Vimbai did, and Felix took the other chair. They sat in silence, watching the smooth surface of the lake, gray and reflective like mercury, until there was a loud splash and a fish came bounding out of the water and into the air. It somersaulted and entered the water. Vimbai did not need a second look to confirm what she knew from the moment Felix mentioned Maya—it was a catfish, and a large one at that.


As they watched, the catfish stuck its flat head out of the water and gave them a narrow-eyed, jaundiced look. “You have a tasty soul,” it said to Vimbai, and leered.


Chapter 8


Back in her room, Vimbai could not calm down her heart. She was too disturbed to be really embarrassed about running away from a fish, and only a small measure of her discomfort resulted from her recent show of cowardice. Not that Felix cared—he seemed to have fears of his own, fears of undead things that somehow crawled into his hair and separated their bodies from their mortality. That was enough to make anyone nervous.

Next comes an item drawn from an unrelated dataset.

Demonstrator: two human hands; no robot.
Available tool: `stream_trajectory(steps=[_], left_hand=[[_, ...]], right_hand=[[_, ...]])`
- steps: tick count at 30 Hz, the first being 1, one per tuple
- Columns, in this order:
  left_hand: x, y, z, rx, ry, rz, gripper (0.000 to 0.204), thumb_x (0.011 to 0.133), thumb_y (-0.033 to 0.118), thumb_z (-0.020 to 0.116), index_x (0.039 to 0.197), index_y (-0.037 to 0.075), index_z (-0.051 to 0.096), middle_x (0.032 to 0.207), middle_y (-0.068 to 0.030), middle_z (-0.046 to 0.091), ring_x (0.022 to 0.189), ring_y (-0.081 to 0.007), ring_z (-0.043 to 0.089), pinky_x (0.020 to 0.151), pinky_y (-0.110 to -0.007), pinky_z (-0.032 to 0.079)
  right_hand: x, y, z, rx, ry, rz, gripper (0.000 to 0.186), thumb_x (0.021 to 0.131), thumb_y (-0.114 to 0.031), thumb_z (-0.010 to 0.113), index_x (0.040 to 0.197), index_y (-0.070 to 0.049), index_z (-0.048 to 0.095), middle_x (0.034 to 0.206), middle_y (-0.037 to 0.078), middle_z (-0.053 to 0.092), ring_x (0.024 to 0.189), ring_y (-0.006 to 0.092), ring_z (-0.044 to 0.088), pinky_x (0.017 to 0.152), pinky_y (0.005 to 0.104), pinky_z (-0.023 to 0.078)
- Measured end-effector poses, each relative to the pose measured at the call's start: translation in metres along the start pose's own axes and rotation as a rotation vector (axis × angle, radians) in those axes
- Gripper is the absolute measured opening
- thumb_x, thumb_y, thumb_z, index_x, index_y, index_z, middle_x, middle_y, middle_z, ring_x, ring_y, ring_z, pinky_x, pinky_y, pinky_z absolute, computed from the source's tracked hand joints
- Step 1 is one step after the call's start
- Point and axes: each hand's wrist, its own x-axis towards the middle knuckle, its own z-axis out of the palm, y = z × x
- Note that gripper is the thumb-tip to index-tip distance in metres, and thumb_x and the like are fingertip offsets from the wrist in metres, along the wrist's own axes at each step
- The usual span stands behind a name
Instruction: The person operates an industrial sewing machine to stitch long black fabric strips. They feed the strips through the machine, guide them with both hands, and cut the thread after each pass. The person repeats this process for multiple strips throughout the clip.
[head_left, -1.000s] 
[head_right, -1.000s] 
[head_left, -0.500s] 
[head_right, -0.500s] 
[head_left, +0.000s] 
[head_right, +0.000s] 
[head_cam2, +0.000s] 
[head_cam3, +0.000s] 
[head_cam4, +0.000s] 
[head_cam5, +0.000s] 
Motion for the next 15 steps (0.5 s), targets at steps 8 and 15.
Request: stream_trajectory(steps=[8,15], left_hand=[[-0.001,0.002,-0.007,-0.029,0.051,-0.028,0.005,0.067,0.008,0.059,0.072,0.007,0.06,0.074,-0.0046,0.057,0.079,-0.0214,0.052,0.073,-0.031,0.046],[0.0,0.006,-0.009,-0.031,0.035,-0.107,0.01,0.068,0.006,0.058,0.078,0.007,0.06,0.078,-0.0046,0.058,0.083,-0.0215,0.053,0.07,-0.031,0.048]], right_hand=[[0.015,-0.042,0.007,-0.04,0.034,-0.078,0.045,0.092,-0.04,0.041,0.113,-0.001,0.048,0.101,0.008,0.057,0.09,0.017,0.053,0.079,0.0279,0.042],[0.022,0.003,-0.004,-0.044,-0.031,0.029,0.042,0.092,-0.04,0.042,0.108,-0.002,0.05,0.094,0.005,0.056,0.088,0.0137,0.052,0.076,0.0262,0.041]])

They sat on Vimbai’s bed, like scared children, and occasionally one or the other would steal a quick look at the door, as if the catfish would somehow follow them here. It was silly, of course, Vimbai told herself, just like it was silly of her to shower with her eyes open for weeks after seeing a horror flick. But some things were just not subject to rational reasoning, and recently that particular mode of relating to the world had been taking one hit after another.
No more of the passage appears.